Researchers used the space-based CALIPSO lidar to measure the planet’s largest animal migration, which takes place when small sea creatures swim up from the depths at night to feed on phytoplankton, then back down again just before sunrise. Credits: NASA/Timothy Marvel

Researchers used the space-based CALIPSO lidar to measure the planet’s largest animal migration, which takes place when small sea creatures swim up from the depths at night to feed on phytoplankton, then back down again just before sunrise.
Credits: NASA/Timothy Marvel

Tiny creatures such as small squid, fish and krill are part of the massive vertical migration pattern in the ocean that has now been measured around the world from space. Credits: Chandler Countryman

Tiny creatures such as small squid, fish and krill are part of the massive vertical migration pattern in the ocean that has now been measured around the world from space.
Credits: Chandler Countryman

Every night, under the cover of darkness, countless small sea creatures – from squid to krill – swim from the ocean depths to near the surface to feed. This vast animal migration – the largest on the planet and a critical part of Earth’s climate system – has been observed globally for the first time thanks to an unexpected use of a space-based laser.

Researchers observed this vertical migration pattern using the Cloud-Aerosol Lidar and Infrared Pathfinder Satellite Observations (CALIPSO) satellite — a joint venture between NASA and the French space agency, Centre National d’Etudes Spatiales — that launched in 2006. They published their findings in the journal Nature Wednesday.

“This is the latest study to demonstrate something that came as a surprise to many: that lidars have the sensitivity to provide scientifically useful ocean measurements from space,” said Chris Hostetler, a scientist at NASA’s Langley Research Center in Hampton, Virginia, and co-author on the study. “I think we are just scratching the surface of exciting new ocean science that can be accomplished with lidar.”

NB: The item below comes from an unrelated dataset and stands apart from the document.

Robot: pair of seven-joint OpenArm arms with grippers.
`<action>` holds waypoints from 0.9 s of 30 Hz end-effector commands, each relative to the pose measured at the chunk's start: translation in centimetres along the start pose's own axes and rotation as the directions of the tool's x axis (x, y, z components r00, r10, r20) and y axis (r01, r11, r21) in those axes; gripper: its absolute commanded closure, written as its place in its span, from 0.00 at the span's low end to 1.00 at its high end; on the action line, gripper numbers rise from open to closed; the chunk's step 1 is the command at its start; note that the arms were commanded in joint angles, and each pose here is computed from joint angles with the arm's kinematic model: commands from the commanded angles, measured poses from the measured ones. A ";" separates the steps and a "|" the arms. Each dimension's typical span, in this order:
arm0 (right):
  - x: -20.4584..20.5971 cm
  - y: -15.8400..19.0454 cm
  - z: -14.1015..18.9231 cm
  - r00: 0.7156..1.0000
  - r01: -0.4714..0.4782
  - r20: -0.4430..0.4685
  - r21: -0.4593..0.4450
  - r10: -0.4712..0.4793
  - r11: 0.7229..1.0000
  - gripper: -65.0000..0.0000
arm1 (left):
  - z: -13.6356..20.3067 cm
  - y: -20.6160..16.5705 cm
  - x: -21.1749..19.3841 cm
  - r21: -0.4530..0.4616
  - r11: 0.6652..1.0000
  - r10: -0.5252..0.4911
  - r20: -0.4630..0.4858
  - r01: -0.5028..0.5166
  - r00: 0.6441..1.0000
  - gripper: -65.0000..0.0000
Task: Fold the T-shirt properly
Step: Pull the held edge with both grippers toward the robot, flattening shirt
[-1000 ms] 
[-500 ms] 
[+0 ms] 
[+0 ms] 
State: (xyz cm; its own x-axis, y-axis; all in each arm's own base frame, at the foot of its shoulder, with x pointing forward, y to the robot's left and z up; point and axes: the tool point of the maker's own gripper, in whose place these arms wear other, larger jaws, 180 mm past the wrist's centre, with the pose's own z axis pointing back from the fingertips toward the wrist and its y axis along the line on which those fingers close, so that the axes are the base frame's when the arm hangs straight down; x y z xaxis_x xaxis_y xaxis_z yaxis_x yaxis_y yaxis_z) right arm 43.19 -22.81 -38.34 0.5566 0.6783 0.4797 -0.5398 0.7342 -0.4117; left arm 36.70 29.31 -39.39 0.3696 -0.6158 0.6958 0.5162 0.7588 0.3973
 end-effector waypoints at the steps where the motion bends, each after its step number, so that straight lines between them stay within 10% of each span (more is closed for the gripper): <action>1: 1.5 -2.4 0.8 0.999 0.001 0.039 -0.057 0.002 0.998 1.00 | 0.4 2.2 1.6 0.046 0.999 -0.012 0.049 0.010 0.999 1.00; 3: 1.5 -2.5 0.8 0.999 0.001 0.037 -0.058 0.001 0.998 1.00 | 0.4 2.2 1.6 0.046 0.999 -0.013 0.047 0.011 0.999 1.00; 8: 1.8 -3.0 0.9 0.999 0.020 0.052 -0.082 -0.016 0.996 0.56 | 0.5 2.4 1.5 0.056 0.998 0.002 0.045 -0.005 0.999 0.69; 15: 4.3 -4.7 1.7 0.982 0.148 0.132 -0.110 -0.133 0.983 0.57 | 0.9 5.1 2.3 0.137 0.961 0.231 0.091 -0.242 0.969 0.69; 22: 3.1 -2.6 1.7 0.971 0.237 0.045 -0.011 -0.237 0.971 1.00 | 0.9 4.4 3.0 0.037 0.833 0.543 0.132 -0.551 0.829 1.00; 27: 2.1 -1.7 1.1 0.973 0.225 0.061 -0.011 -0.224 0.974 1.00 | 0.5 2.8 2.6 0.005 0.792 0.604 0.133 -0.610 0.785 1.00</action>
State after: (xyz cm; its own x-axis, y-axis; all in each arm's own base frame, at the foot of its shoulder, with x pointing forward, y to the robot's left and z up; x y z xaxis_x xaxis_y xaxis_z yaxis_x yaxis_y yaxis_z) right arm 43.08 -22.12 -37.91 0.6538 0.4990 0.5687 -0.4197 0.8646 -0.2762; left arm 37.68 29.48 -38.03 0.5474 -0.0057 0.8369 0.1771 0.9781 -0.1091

The study looks at a phenomenon known as Diel Vertical Migration (DVM), in which small sea creatures swim up from the deep ocean at night to feed on phytoplankton near the surface, then return to the depths just before sunrise. Scientists recognize this natural daily movement around the world as the largest migration of animals on Earth in terms of total number.

The cumulative effect of daily vertically migrating creatures on Earth’s climate is significant. During the day, ocean phytoplankton photosynthesize and, in the process, absorb significant amounts of carbon dioxide, which contributes to the ocean’s ability to absorb the greenhouse gas from the atmosphere. Animals that undergo DVM come up to the surface to feed on phytoplankton near the ocean’s surface and then swim back down, taking the phytoplankton carbon with them. Much of this carbon is then defecated at depths where it is effectively trapped deep in the ocean, preventing its release back into the atmosphere.

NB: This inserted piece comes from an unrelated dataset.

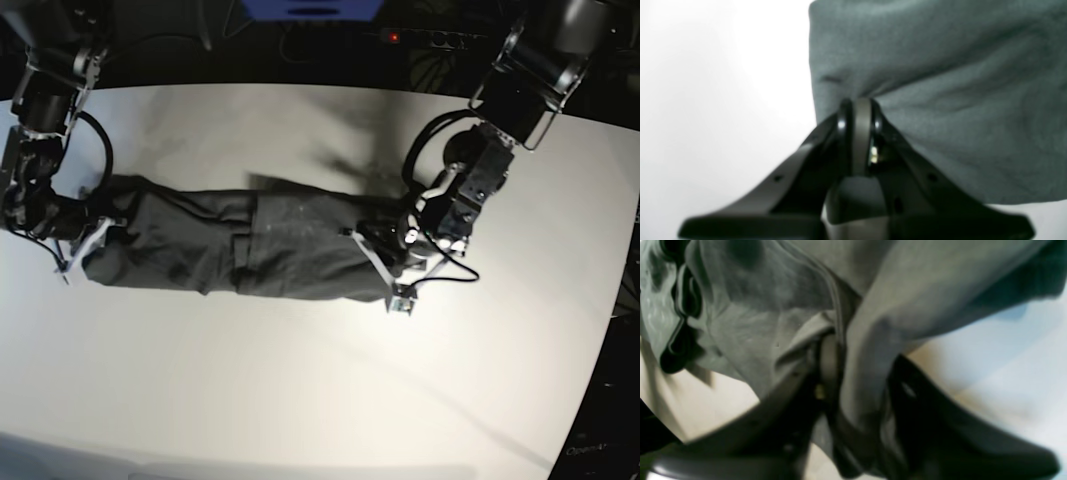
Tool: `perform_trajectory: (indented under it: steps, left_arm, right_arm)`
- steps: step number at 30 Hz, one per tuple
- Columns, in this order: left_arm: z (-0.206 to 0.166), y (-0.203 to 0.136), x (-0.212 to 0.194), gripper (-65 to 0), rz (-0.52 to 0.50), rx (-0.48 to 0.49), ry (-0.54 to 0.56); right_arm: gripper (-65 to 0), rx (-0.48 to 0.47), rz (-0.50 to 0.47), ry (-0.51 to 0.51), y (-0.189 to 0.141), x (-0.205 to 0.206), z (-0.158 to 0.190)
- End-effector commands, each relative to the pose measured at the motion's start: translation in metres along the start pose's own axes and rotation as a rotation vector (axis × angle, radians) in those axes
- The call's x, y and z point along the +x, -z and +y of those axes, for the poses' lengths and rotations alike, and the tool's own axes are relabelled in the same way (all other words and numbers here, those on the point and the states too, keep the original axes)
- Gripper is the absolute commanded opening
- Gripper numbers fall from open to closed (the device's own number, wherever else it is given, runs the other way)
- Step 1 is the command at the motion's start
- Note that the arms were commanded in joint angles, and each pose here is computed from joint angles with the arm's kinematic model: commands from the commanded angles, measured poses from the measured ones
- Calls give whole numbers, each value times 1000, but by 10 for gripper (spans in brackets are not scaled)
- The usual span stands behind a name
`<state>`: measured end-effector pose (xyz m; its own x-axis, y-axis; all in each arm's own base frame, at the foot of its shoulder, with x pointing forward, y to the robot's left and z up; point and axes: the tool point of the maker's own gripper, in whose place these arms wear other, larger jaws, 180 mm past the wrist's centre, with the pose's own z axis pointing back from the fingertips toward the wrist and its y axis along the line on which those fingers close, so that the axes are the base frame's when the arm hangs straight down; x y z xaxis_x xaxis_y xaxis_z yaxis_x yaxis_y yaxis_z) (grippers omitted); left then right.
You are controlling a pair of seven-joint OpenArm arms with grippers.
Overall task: Fold the T-shirt properly
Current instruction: 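Press the folded shirt flat with both grippers on the table, then lift the shirt end with the right gripper and fold it toward the left gripper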
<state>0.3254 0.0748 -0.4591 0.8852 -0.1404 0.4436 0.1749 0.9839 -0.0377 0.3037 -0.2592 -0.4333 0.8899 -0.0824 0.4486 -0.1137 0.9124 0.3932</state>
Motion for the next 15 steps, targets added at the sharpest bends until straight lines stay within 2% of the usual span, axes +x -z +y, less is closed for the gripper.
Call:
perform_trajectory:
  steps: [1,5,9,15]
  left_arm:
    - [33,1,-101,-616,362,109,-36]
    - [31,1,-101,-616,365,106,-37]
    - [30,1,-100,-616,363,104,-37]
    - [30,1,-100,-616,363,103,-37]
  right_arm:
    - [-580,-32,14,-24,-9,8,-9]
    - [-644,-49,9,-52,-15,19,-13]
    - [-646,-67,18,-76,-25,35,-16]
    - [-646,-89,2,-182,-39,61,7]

“What the lidar from space allowed us to do is sample these migrating animals on a global scale every 16 days for 10 years,” said Mike Behrenfeld, the lead for the study and a senior research scientist and professor at Oregon State University in Corvallis, Oregon. “We’ve never had anywhere near that kind of global coverage to allow us to look at the behavior, distribution and abundance of these animals.”

Zeroing in on tropical and subtropical ocean regions, researchers found that while there are fewer vertically migrating animals in lower-nutrient and clearer waters, they comprise a greater fraction of the total animal population in these regions. This is because the migration is a behavior that has evolved primarily to avoid visual predators during the day when visual predators have their greatest advantage in clear ocean regions.

In murkier and more nutrient-rich regions, the abundance of animals that undergo DMV is higher, but they represent a smaller fraction of the total animal population because visual predators are at a disadvantage. In these regions, many animals just stay near the surface both day and night.

The researchers also observed long-term changes in populations of migrating animals, likely driven by climate variations. During the study period (2008 to 2017), CALIPSO data revealed an increase in migrating animal biomass in the subtropical waters of the North and South Pacific, North Atlantic and South Indian oceans. In the tropical regions and North Atlantic, biomass decreased. In all but the tropical Atlantic regions, these changes correlated with changes in phytoplankton production.

This animal-mediated carbon conveyor belt is recognized as an important mechanism in Earth’s carbon cycle. Scientists are adding animals that undergo DVM as a key element in climate models.

“What these modelers haven’t had is a global dataset to calibrate these models with, to tell them where these migrators are most important, where they’re most abundant, and how they change over time,” said Behrenfeld. “The new satellite data give us an opportunity to combine satellite observations with the models and do a better job quantifying the impact of this enormous animal migration on Earth’s carbon cycle.”

The satellite data are also relevant to global fisheries because the migrating animals are an important food source for larger predators that lurk in the depths of the ocean. Those predators are often species of fish that are attractive to commercial fisheries. The larger the DVM signal, the larger the population of fish that can live in the deep sea.

Though CALIPSO’s laser was designed to measure clouds and atmospheric aerosols, it can penetrate the upper 20 meters of the ocean’s surface layer. If the migrating animals reach this layer, they are detected by CALIPSO.

NASA uses the vantage point of space to understand and explore our home planet, improve lives and safeguard our future. The agency’s observations of Earth’s complex natural environment are critical to understanding how our planet’s natural resources and climate are changing now and could change in the future.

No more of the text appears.